REASON_COMMAND_EXECUTOR_FAILED = 0;
REASON_CONTAINER_LAUNCH_FAILED = 21;
REASON_CONTAINER_LIMITATION = 19;
REASON_CONTAINER_LIMITATION_DISK = 20;
REASON_CONTAINER_LIMITATION_MEMORY = 8;
REASON_CONTAINER_PREEMPTED = 17;
REASON_CONTAINER_UPDATE_FAILED = 22;
REASON_EXECUTOR_REGISTRATION_TIMEOUT = 23;
REASON_EXECUTOR_REREGISTRATION_TIMEOUT = 24;
REASON_EXECUTOR_TERMINATED = 1;
REASON_EXECUTOR_UNREGISTERED = 2;
REASON_FRAMEWORK_REMOVED = 3;
REASON_GC_ERROR = 4;
REASON_INVALID_FRAMEWORKID = 5;
REASON_INVALID_OFFERS = 6;
REASON_IO_SWITCHBOARD_EXITED = 27;
REASON_MASTER_DISCONNECTED = 7;
REASON_RECONCILIATION = 9;
REASON_RESOURCES_UNKNOWN = 18;
REASON_SLAVE_DISCONNECTED = 10;
REASON_SLAVE_REMOVED = 11;
REASON_SLAVE_RESTARTED = 12;
REASON_SLAVE_UNKNOWN = 13;
REASON_TASK_CHECK_STATUS_UPDATED = 28;
REASON_TASK_GROUP_INVALID = 25;
REASON_TASK_GROUP_UNAUTHORIZED = 26;
REASON_TASK_INVALID = 14;
REASON_TASK_UNAUTHORIZED = 15;
REASON_TASK_UNKNOWN = 16;
}
命令任务可能因多种原因而失败并设置正确的退出代码。例如 Docker 1.10 像这样设置退出状态代码 (from documentation and this answer):
The exit code from docker run gives information about why the container failed to run or why it exited. When docker run exits with a non-zero code, the exit codes follow the chroot standard, see below:
125 if the error is with Docker daemon itself:
$ docker run --foo busybox; echo $? # flag provided but not defined: --foo See 'docker run --help'.
126 if the contained command cannot be invoked:
$ docker run busybox /etc; echo $? # docker: Error response from daemon: Container command '/etc' could not be invoked.

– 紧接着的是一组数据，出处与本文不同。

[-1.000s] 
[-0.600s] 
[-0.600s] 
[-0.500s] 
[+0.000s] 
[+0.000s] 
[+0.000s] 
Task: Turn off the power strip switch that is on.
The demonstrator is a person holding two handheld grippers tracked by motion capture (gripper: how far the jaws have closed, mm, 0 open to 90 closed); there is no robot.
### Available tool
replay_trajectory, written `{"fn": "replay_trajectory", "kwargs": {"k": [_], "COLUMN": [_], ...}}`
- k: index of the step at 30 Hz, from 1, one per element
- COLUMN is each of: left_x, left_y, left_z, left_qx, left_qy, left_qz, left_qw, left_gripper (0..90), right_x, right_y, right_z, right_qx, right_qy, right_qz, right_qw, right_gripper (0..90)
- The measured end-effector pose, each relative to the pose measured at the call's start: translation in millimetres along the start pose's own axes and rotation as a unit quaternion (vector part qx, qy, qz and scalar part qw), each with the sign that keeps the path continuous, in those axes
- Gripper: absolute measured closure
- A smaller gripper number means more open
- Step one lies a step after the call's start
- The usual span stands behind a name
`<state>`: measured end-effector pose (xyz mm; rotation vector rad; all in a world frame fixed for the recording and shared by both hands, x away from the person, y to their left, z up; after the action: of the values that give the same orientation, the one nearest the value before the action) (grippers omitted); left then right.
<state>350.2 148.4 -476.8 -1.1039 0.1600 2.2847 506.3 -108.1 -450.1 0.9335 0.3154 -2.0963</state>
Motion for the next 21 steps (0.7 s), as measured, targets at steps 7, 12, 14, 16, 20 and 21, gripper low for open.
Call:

127 if the contained command cannot be found
$ docker run busybox foo; echo $? # docker: Error response from daemon: Container command 'foo' not found or does not exist. 127 Exit code of contained command
otherwise
$ docker run busybox /bin/sh -c 'exit 3'; echo $? # 3
可以找到另一个退出代码规则here
| Code | Meaning | Example | Comments |
|-------|--------------------------------|-------------------------|--------------------------------------------------------------------------------------------------------------|
| 1 | Catchall for general errors | let "var1 = 1/0" | Miscellaneous errors, such as "divide by zero" and other impermissible operations |
| 2 | Misuse of shell builtins | empty_function() {} | Missing keyword or command, or permission problem (and diff return code on a failed binary file comparison). |
| 126 | Command invoked cannot execute | /dev/null | Permission problem or command is not an executable |
| 127 | "command not found" | illegal_command | Possible problem with $PATH or a typo |
| 128 | Invalid argument to exit | exit 3.14159 | exit takes only integer args in the range 0 - 255 (see first footnote) |
| 128+n | Fatal error signal "n" | kill -9 $PPID of script | $? returns 137 (128 + 9) |
| 130 | Script terminated by Control-C | Ctl-C | Control-C is fatal error signal 2, (130 = 128 + 2, see above) |
| 255* | Exit status out of range | exit -1 | exit takes only integer args in the range 0 - 255 |
根据你的例子:
- 137 – Out Of Memory;
128 + 9 = 137 (9 coming from SIGKILL)
并且可能被转码为内存不足错误并终止。 - 1 – 命令以
1
退出。可能是由于无效配置、内部应用程序错误或无效输入。 - 42 –
Answer to the Ultimate Question of Life, the Universe, and Everything
如果您需要更多信息来解释状态代码,您可以查看 Mesos TaskStatus 更新中的 Message 字段,例如 Mesos 将有关 OOM 的信息放在那里。在 Mesos 日志中也可以找到相同的信息。要调试命令返回非零代码的原因,您可以检查存储在执行程序沙箱中的文件,尤其是 stderr/stdout 或命令特定日志。